For some reason, Josh thought thank God. But of course it didn’t make Julia any less dead.
“You still have no idea where she’s been since she quit that Saudi job?”
“None at all, sir. We’ve checked with the Inland Revenue and the Department of Social Services and she wasn’t registered with either of them. We’ve checked with every employment agency in West London and none of them had your sister on their books, or even a girl who might have been your sister under a false name. We’ve checked with hostels, hotels, clinics and hospitals. We’ve checked with airlines, shipping lines, coach companies and all rail services. Your sister had an American Express Card and a Mastercard, but she made no purchases with either card after six thirty-eight p.m. on the evening of May tenth last year, when she used her American Express Card at Thresher’s off-license in Earl’s Court Road to buy two bottles of Lanson champagne, a packet of dry-roasted peanuts and a Topic. That’s a chocolate bar with nuts in.”
Josh pinched the bridge of his nose. “Thanks,” he said. “I guess you’re doing just about everything that’s humanly possible.”
“It’s only day three, sir. And we’ve still got Crimewatch.”
Josh and Nancy went to the Brompton Library.
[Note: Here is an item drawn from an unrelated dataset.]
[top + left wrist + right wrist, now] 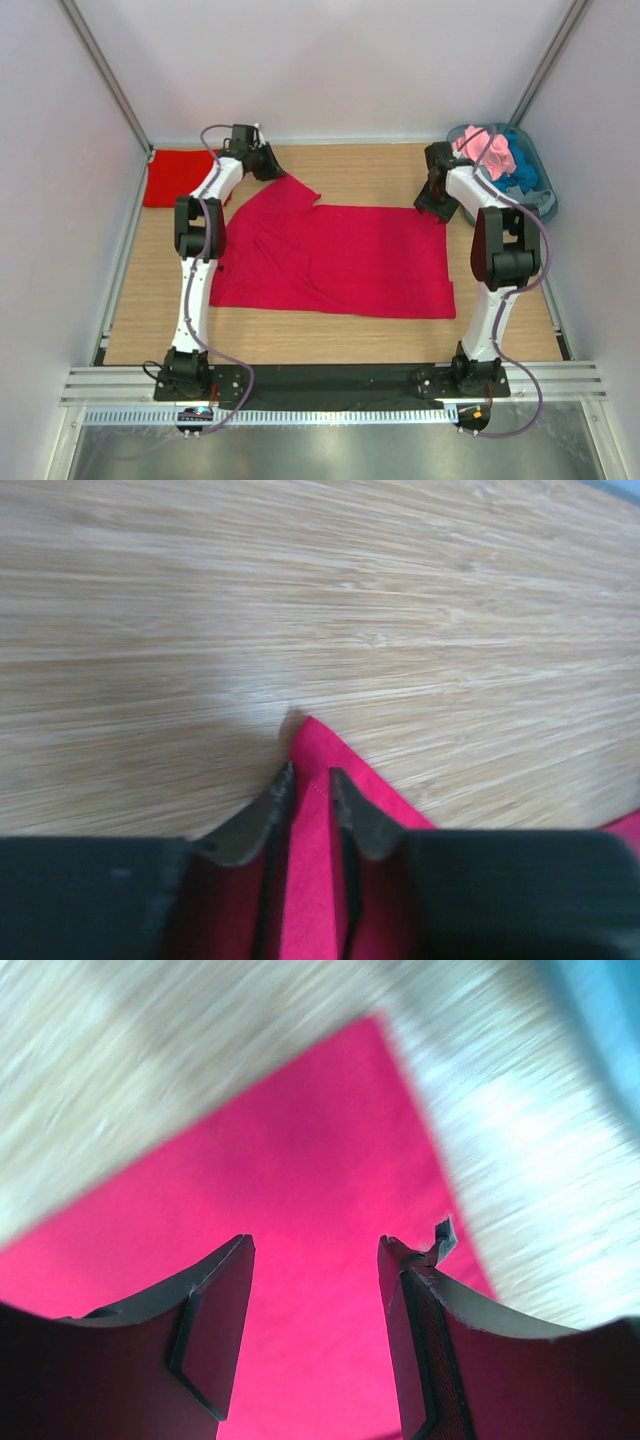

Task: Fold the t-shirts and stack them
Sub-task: Fold the tshirt

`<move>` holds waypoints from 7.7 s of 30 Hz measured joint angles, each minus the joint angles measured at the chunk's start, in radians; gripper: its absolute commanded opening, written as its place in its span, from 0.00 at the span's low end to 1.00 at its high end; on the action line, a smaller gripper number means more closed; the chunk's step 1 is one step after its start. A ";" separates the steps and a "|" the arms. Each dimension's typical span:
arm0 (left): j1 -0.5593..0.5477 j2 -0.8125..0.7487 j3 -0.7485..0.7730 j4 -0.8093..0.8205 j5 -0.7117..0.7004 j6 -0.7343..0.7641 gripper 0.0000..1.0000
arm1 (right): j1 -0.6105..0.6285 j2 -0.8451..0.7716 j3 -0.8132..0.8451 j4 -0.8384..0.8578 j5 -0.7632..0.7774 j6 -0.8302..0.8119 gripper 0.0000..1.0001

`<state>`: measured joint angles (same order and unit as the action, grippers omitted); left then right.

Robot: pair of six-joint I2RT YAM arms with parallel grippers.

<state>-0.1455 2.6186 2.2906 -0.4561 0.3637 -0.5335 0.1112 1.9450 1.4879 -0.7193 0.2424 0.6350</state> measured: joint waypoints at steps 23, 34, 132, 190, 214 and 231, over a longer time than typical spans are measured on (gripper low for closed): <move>-0.010 0.000 0.000 -0.011 -0.033 -0.006 0.00 | -0.022 0.241 0.255 -0.101 0.252 0.011 0.56; 0.018 -0.014 0.000 -0.034 -0.069 0.019 0.00 | -0.024 0.280 0.260 -0.059 0.287 -0.019 0.48; 0.043 -0.447 -0.351 -0.065 -0.130 0.075 0.00 | -0.037 -0.068 -0.153 0.328 0.201 -0.169 0.01; 0.050 -0.615 -0.640 -0.042 -0.109 0.151 0.00 | -0.025 0.336 0.337 -0.105 0.384 0.192 0.43; 0.050 -0.616 -0.608 -0.060 -0.189 0.122 0.00 | -0.028 0.232 0.179 0.037 0.357 0.086 0.01; 0.050 -0.795 -0.759 -0.128 -0.276 0.112 0.00 | -0.028 -0.278 -0.336 0.300 0.272 -0.127 0.01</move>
<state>-0.0956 1.8233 1.5314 -0.5838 0.0879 -0.4217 0.0834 1.6672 1.1519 -0.4194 0.5144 0.5076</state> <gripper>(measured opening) 0.005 0.029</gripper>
It was a huge, gloomy red-brick building filled with the sour smell of old books, and it was suffocatingly silent, except for the pattering of rain on the windows. They looked up Wheatstone Electrics in the register of companies and found no mention of it. Upstairs, they found an enormous book on the history of London’s development in the consumer boom of the 1930s with dozens of illustrations of all the spectacular new art-deco factories that were built along the Great West Road – Smith’s Crisps and Hudson Cars and Henly’s Garage – but no reference whatsoever to Wheatstone’s. Josh couldn’t understand it. Wheatstone’s was such a distinctive building that it seemed impossible that a definitive study could have omitted it.
He slammed the book shut and a thin man on the other side of the table gave him a look that could have stunned a tortoise. Josh leaned over to Nancy and whispered, “Ella and her friends were right. It was a practical joke. Kind of a weird joke, I have to admit, but a joke all the same. There never was a Wheatstone Electrics, and there never was a Kaiser Gardens, nor a Marguerite Marmion. Julia made up the whole damn thing, and left the letter under her bed just to make absolutely sure that Ella found it.”